Welche Themen kommen besonders gut an?
Miriam: Besonders gut kommen die Videos an, in denen man einen kleinen Einblick hinter die Kulissen eines Buchtitels bekommt, also zum Beispiel etwas über die Autor:innen erfährt. Mein Kollege Knut hat etwa ein TikTok zu Patrick Süßkind, dem Autoren von „Das Parfum“, gedreht. Er lebt sehr zurückgezogen und es ist wenig über ihn bekannt. Knut hat ihn einmal persönlich getroffen und unserer Community davon erzählt.
Was geht gar nicht? Schließt ihr bestimmte Bücher oder Autor:innen von vornherein aus?

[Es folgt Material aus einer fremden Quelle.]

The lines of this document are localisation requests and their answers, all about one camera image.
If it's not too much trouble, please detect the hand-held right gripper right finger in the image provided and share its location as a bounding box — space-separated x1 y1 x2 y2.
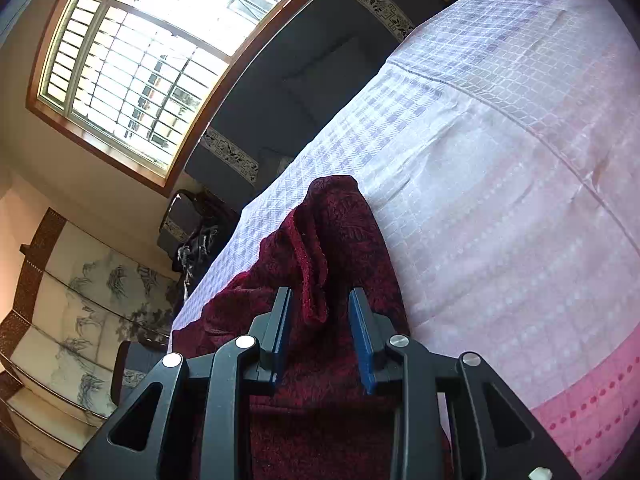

Miriam: Grundsätzlich wollen wir nichts ausschließen. Wir haben aber beobachtet, dass Authentizität sehr wichtig ist, wenn man über Bücher spricht. Das ist ein weiterer Grund, warum wir nicht so viel über gehypte New Adult- oder Young Adult-Titel reden – weil wir sie selbst nicht lesen. Damit wollen wir diese Bücher aber auf keinen Fall abwerten.
Wovor ihr euch allerdings nicht scheut, sind politische Themen: Ihr berichtet bei „Literally” beispielsweise davon, dass einige Autor:innen die Frankfurter Buchmesse boykottieren. Warum ist euch das wichtig?
Miriam: Als kulturjournalistischer Kanal sprechen wir auch über News, die die Branche bewegen. Unsere Rolle dabei ist, über das Geschehen zu berichten und die Fakten einzuordnen. Wir nehmen nicht unbedingt zu jedem Sachverhalt eine Position ein. Wenn uns ein bestimmtes Thema am Herzen liegt, sagen wir aber auch offen, was wir darüber denken. Ich habe zum Beispiel in einem Kommentar erklärt, was ich davon halte, dass die Cover der Thomas-Mann-Neuauflage im S. Fischer Verlag KI-generiert sind.
Ihr selbst seid auf der Frankfurter Buchmesse unter anderem am Stand von XPLR: MEDIA in Bavaria vertreten. Worauf dürfen sich Standbesucher:innen freuen?
Miriam: Wir wollen den Austausch und die Diskussion von TikTok ins echte Leben tragen. Jeder, der mehr über unser Format, über uns Hosts oder die Bücher, die wir lesen, erfahren möchte, ist herzlich willkommen! Neben unserer Präsenz am Stand wird es auch einen spannenden Talk auf der Bühne geben. Wir freuen uns über jeden persönlichen Kontakt und Feedback zu unseren Inhalten.